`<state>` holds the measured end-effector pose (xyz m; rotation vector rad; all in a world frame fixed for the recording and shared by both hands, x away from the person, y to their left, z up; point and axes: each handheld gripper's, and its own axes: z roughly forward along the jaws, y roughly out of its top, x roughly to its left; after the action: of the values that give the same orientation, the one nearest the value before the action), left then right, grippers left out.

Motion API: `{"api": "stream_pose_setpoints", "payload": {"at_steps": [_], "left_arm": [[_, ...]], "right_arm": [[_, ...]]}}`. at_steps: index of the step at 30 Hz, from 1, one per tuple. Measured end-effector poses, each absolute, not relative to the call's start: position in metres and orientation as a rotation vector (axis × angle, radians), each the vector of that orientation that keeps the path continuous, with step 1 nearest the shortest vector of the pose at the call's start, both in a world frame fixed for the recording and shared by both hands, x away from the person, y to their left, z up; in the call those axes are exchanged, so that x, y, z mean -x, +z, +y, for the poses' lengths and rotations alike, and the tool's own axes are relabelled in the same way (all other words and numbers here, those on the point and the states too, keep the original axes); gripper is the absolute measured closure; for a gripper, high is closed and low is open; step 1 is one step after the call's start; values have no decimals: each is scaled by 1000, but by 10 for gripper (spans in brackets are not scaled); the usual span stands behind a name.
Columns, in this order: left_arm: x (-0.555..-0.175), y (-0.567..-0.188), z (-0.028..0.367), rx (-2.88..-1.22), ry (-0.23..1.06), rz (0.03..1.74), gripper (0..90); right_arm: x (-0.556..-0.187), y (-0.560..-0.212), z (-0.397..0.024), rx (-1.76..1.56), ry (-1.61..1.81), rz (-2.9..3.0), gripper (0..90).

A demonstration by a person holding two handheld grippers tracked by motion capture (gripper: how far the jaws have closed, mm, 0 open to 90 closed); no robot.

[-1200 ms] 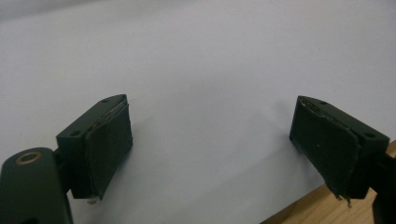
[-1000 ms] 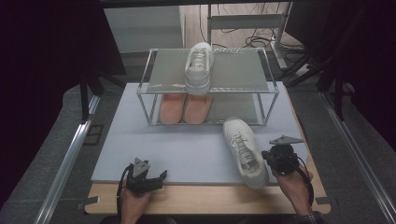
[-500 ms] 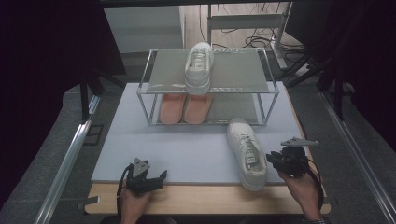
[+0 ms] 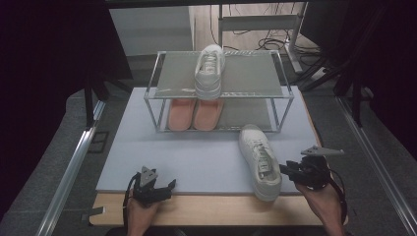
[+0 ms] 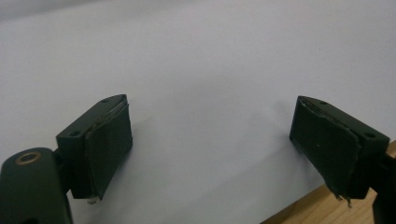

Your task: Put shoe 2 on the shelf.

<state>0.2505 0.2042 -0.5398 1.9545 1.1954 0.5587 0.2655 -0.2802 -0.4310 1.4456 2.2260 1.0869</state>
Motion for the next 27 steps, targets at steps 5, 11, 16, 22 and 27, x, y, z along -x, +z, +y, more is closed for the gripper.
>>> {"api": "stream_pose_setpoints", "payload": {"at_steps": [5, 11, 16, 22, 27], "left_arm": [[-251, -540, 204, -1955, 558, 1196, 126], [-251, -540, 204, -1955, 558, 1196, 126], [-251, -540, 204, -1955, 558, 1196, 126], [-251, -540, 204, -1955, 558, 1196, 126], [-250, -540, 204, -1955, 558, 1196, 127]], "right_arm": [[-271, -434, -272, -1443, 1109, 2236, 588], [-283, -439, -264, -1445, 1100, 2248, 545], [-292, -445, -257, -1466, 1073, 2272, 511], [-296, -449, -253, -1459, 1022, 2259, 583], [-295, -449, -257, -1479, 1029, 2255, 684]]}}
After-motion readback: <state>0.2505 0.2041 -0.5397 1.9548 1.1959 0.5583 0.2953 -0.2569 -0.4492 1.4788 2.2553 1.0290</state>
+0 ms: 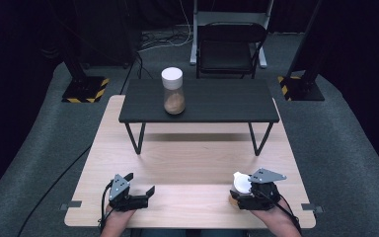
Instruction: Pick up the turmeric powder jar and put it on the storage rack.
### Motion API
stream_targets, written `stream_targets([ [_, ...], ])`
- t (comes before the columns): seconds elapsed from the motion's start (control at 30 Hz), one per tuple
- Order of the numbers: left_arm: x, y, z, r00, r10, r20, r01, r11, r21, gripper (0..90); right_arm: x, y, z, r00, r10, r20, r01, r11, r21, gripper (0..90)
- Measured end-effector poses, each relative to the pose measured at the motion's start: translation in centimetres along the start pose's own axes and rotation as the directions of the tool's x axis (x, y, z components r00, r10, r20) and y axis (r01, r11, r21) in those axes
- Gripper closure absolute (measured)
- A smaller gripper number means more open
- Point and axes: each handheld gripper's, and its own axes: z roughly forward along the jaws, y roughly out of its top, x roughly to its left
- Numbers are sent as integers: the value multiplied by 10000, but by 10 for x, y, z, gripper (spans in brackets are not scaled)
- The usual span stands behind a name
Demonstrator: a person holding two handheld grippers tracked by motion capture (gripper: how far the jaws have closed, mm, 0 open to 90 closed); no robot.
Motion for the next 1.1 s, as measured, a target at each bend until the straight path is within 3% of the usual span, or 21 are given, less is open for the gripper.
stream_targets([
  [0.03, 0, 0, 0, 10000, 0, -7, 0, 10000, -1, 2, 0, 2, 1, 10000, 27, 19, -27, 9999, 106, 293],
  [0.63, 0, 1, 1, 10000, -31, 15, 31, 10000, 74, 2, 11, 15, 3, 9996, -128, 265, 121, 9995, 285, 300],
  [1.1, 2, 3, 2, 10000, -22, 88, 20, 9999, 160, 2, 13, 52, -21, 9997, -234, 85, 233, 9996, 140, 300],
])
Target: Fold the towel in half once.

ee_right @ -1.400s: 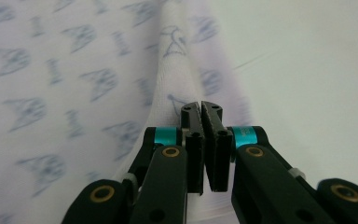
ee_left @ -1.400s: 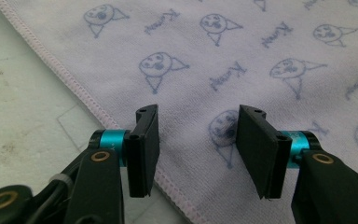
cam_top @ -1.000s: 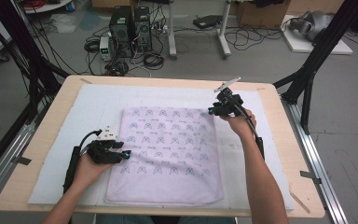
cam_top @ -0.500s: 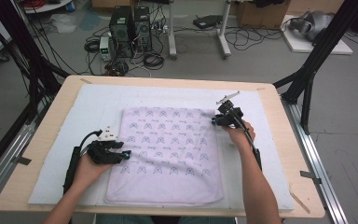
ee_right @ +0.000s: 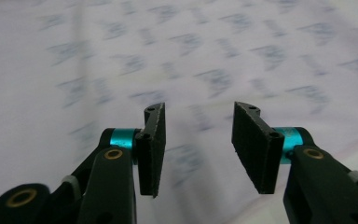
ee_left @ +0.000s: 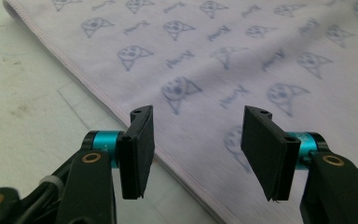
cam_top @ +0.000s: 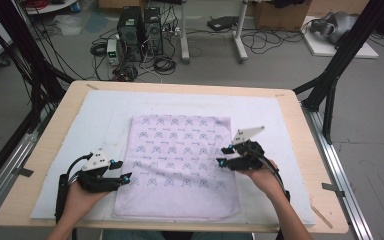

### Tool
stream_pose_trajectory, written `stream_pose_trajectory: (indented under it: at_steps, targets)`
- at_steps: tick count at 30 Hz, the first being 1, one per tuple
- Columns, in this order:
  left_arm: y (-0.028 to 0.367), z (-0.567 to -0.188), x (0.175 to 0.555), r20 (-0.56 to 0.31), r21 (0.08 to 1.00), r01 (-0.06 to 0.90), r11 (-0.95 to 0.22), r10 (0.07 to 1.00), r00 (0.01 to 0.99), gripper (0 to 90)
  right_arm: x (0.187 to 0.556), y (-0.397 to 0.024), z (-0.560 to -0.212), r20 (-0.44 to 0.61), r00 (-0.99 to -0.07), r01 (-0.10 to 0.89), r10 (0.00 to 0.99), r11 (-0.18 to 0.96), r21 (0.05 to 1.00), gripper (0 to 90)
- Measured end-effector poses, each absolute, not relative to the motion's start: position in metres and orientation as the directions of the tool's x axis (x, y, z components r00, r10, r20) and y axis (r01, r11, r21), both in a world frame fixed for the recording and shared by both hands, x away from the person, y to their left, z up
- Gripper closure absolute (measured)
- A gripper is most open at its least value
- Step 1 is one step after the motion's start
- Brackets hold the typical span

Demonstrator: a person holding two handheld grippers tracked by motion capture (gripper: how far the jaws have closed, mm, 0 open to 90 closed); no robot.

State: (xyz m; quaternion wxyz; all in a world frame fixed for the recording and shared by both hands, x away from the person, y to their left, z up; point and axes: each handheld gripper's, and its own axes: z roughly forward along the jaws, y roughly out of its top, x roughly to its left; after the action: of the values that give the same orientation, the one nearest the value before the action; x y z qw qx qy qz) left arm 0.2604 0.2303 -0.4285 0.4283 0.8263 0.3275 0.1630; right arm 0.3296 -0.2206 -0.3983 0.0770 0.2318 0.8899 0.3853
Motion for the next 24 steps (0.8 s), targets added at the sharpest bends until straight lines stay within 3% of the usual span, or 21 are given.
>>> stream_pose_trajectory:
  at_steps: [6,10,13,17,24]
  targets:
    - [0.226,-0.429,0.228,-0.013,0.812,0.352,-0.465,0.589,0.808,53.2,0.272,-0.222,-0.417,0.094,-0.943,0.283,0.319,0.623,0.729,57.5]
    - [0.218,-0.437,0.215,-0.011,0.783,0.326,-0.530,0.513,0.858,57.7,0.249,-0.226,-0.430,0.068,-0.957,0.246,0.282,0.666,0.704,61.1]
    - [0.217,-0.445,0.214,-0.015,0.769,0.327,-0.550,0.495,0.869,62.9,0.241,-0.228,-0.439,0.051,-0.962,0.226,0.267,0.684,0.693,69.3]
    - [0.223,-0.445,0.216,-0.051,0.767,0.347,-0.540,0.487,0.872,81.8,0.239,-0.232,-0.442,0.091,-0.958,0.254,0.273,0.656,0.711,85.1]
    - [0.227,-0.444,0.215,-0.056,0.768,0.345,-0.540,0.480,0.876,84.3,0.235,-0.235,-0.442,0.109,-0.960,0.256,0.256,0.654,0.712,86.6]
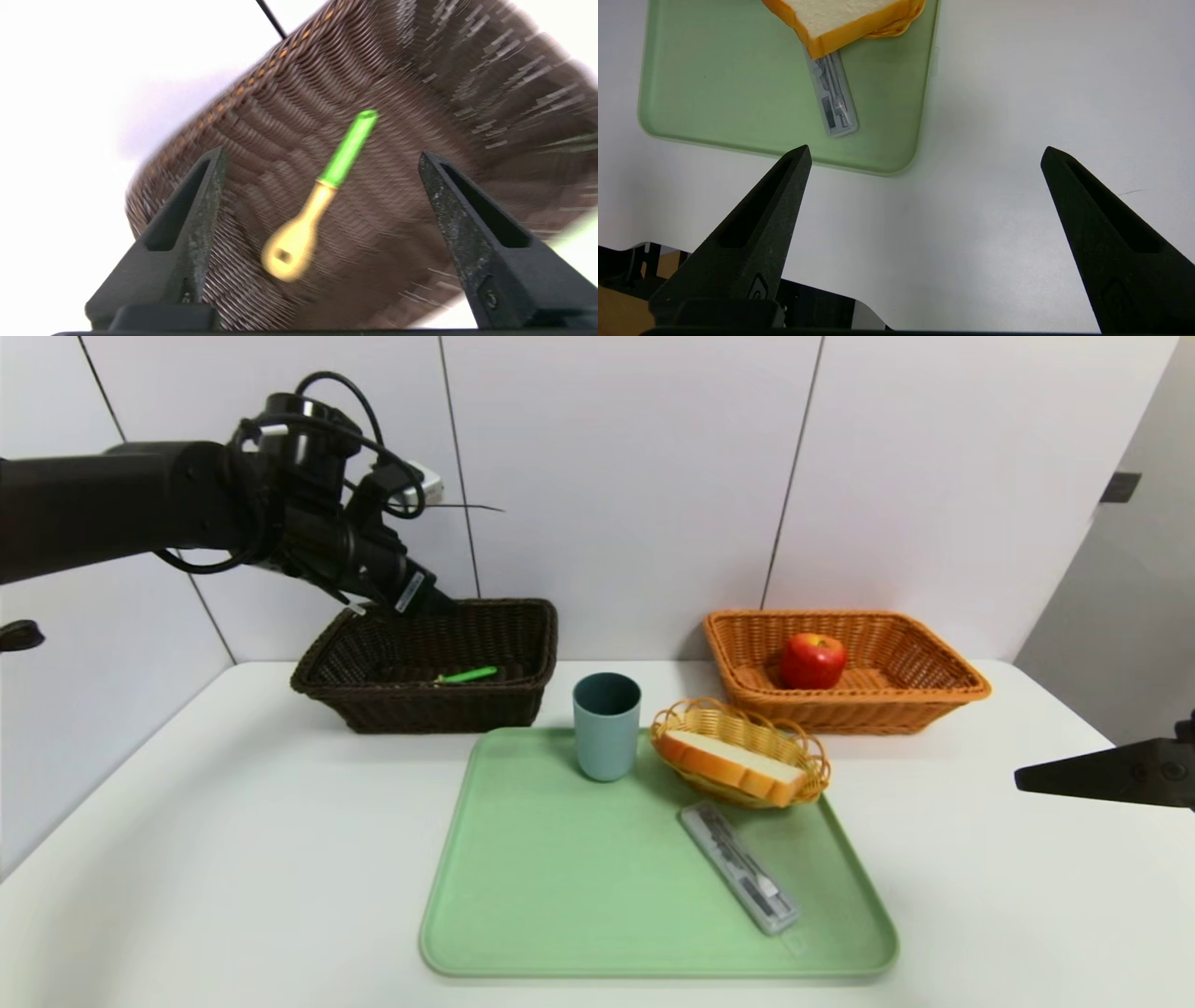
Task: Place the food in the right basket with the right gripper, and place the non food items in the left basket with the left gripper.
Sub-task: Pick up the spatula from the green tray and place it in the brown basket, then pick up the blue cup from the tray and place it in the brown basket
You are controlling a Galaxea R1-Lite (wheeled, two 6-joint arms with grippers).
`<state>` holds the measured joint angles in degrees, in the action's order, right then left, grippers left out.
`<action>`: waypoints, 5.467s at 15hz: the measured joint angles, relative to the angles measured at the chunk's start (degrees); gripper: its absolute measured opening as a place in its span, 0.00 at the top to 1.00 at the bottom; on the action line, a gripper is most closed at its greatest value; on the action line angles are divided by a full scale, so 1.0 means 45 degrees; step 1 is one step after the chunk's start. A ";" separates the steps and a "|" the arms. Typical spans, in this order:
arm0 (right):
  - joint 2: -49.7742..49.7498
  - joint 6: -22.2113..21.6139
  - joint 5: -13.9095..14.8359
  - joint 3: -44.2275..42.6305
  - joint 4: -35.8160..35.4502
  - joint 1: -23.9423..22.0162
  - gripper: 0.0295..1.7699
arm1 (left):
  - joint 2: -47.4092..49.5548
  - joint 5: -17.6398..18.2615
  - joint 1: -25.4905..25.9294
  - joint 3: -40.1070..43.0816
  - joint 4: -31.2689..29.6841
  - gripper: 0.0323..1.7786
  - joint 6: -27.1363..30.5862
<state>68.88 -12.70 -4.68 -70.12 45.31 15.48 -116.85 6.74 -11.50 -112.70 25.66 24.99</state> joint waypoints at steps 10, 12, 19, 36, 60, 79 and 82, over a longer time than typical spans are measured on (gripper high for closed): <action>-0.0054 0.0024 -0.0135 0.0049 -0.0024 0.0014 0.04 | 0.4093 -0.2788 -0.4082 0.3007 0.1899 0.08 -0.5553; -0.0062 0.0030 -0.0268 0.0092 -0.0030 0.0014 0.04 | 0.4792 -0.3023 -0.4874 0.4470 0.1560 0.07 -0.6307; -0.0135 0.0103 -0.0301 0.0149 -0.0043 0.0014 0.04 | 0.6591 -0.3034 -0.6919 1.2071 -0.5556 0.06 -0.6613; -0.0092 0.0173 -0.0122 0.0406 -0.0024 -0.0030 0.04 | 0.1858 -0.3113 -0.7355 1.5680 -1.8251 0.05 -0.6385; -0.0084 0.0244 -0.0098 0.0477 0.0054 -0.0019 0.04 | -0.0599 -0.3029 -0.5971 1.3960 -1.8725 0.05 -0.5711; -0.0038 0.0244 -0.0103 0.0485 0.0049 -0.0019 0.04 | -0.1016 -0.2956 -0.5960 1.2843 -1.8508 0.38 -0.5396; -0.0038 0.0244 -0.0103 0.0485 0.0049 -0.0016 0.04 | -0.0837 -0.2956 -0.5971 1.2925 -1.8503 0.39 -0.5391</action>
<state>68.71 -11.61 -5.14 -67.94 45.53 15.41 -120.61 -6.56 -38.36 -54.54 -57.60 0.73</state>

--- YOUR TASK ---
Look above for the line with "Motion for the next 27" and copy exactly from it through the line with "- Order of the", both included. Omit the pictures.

--- EXERCISE RESULT ---
Motion for the next 27 steps, targets at steps 5, 11, 16, 22 and 27, x, y, z along -x, +z, +y, more is closed for the gripper.
>>> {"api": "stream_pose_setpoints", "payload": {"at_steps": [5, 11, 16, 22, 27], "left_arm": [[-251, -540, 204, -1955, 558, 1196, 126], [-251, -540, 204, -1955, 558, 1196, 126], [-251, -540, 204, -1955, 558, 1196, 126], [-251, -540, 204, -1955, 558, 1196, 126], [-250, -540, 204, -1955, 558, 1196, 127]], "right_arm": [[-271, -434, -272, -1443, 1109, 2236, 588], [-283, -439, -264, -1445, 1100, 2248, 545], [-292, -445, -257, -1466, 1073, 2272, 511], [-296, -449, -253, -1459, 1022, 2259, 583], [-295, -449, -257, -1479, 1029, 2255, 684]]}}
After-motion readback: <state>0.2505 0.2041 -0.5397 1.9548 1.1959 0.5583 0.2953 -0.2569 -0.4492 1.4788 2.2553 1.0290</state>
+0 ms: 
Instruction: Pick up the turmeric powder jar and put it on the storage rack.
### Motion API
stream_targets, written `stream_targets([ [_, ...], ])`
- t (comes before the columns): seconds elapsed from the motion's start (control at 30 Hz), one per tuple
- Order of the numbers: left_arm: x, y, z, r00, r10, r20, r01, r11, r21, gripper (0..90); right_arm: x, y, z, r00, r10, r20, r01, r11, r21, gripper (0..90)

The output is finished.